(Stored items from a collection)
*** Block opens ***

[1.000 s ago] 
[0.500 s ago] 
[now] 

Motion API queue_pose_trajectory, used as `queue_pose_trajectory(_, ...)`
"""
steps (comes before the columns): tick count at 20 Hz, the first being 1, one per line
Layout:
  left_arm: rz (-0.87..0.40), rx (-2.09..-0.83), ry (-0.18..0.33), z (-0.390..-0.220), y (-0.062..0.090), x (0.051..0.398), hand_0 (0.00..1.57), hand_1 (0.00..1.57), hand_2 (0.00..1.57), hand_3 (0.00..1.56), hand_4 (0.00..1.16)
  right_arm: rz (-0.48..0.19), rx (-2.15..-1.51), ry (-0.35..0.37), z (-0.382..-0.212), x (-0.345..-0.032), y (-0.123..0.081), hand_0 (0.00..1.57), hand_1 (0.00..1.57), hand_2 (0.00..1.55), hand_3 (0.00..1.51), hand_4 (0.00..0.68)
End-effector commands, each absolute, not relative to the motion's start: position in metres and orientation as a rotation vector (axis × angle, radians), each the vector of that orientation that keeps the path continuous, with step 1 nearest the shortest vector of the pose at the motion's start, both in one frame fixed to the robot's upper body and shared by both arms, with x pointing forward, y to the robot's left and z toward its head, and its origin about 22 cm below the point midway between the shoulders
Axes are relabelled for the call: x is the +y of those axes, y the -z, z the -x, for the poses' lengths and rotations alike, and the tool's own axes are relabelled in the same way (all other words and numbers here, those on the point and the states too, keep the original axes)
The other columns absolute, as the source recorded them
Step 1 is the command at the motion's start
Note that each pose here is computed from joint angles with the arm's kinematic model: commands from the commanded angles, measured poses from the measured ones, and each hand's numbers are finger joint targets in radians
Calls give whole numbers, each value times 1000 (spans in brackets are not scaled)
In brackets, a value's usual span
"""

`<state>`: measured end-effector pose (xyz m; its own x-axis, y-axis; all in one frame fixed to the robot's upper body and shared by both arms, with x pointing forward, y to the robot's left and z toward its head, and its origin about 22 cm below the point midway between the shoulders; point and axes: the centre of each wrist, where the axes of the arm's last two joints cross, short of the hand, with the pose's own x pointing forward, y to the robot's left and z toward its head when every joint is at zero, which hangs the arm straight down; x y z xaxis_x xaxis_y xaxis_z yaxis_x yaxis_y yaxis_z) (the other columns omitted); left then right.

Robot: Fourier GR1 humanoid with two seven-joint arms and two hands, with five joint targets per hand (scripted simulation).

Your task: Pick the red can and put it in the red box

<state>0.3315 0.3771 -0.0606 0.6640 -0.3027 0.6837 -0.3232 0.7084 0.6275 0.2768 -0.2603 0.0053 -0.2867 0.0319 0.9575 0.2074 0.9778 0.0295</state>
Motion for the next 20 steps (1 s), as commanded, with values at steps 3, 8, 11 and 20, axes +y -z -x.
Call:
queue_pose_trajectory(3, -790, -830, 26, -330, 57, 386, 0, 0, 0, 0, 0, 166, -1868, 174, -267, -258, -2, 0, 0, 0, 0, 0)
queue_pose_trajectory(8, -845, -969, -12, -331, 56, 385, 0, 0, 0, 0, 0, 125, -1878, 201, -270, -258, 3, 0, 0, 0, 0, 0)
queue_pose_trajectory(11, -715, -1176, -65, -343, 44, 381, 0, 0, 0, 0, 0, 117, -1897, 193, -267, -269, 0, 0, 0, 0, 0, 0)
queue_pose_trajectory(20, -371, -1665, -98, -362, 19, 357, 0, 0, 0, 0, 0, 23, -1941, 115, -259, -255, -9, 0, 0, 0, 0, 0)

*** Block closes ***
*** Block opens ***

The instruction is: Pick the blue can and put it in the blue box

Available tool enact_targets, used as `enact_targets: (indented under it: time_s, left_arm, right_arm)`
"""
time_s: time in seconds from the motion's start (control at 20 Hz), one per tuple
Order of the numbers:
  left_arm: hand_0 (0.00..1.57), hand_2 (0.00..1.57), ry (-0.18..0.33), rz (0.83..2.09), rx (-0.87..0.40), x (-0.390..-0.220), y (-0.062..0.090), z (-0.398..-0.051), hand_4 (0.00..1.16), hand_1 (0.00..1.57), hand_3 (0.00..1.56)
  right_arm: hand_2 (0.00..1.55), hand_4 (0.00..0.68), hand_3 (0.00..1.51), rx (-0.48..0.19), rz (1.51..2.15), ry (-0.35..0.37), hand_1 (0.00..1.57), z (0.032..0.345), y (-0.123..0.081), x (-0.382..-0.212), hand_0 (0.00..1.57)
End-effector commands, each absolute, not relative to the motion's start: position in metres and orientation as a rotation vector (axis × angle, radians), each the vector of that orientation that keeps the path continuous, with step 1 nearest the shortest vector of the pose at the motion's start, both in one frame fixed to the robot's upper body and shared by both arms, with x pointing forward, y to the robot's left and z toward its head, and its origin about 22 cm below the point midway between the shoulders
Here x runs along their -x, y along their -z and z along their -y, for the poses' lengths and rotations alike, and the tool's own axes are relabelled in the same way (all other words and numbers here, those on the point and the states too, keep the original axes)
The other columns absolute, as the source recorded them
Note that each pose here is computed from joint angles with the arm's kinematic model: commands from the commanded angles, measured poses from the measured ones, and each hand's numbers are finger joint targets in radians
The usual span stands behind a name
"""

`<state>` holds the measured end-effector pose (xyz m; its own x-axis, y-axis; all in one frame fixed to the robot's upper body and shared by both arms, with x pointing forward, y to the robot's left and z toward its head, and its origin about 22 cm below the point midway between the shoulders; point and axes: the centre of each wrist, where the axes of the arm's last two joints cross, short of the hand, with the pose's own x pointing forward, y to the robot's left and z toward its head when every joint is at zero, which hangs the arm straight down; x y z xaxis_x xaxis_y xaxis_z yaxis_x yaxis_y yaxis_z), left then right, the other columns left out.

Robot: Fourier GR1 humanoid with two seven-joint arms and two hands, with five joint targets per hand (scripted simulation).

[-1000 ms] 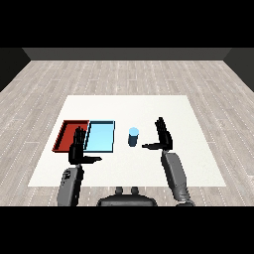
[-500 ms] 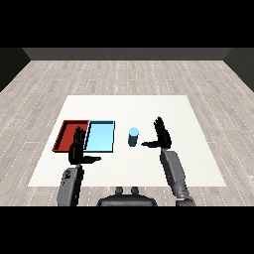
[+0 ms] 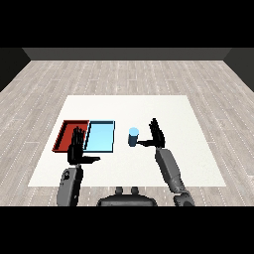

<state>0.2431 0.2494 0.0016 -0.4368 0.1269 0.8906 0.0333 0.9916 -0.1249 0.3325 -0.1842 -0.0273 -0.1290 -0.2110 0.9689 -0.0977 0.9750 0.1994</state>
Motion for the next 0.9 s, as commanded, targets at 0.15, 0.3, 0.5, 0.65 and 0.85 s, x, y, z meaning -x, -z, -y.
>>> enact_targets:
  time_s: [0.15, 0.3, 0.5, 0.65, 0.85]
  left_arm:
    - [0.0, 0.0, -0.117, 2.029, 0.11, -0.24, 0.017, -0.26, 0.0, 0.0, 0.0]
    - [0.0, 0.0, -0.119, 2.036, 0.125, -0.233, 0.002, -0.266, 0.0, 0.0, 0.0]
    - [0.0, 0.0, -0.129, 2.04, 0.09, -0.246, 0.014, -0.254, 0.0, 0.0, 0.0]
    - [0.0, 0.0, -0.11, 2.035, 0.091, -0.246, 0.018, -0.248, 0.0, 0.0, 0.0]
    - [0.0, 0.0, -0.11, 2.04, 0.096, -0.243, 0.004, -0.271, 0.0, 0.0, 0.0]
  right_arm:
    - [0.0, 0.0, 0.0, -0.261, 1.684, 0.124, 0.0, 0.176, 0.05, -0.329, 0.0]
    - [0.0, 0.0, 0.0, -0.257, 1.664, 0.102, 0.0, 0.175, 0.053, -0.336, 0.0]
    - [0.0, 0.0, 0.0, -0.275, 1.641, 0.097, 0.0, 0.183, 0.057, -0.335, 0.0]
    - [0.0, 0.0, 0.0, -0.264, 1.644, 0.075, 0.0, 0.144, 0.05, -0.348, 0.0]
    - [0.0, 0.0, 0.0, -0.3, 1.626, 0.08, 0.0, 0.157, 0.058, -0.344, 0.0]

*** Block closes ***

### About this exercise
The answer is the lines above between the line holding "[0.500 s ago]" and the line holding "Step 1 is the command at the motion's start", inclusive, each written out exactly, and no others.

### Task solution
[0.500 s ago] 
[now] 

Motion API queue_pose_trajectory, used as `queue_pose_trajectory(_, ...)`
"""
steps (comes before the columns): tick count at 20 Hz, the first being 1, one per line
Layout:
  left_arm: rz (-0.87..0.40), rx (-2.09..-0.83), ry (-0.18..0.33), z (-0.390..-0.220), y (-0.062..0.090), x (0.051..0.398), hand_0 (0.00..1.57), hand_1 (0.00..1.57), hand_2 (0.00..1.57), hand_3 (0.00..1.56), hand_4 (0.00..1.16)
  right_arm: rz (-0.48..0.19), rx (-2.15..-1.51), ry (-0.35..0.37), z (-0.382..-0.212), x (-0.345..-0.032), y (-0.123..0.081), hand_0 (0.00..1.57), hand_1 (0.00..1.57), hand_2 (0.00..1.55), hand_3 (0.00..1.51), hand_4 (0.00..0.68)
End-effector commands, each absolute, not relative to the motion's start: position in metres and orientation as a rotation vector (axis × angle, radians), each the vector of that orientation that keeps the path continuous, with step 1 nearest the shortest vector of the pose at the motion's start, both in one frame fixed to the robot's upper body and shared by both arms, with x pointing forward, y to the robot's left and z toward its head, and its origin about 22 cm below the point midway between the shoulders
Axes are relabelled for the call: x is the +y of those axes, y the -z, z the -x, for the poses' lengths and rotations alike, and the tool's own axes are relabelled in the same way (all other words and numbers here, those on the point and the states too, keep the original axes)
The other columns absolute, as the source recorded them
Step 1 is the command at the motion's start

The output above is complete as it stands.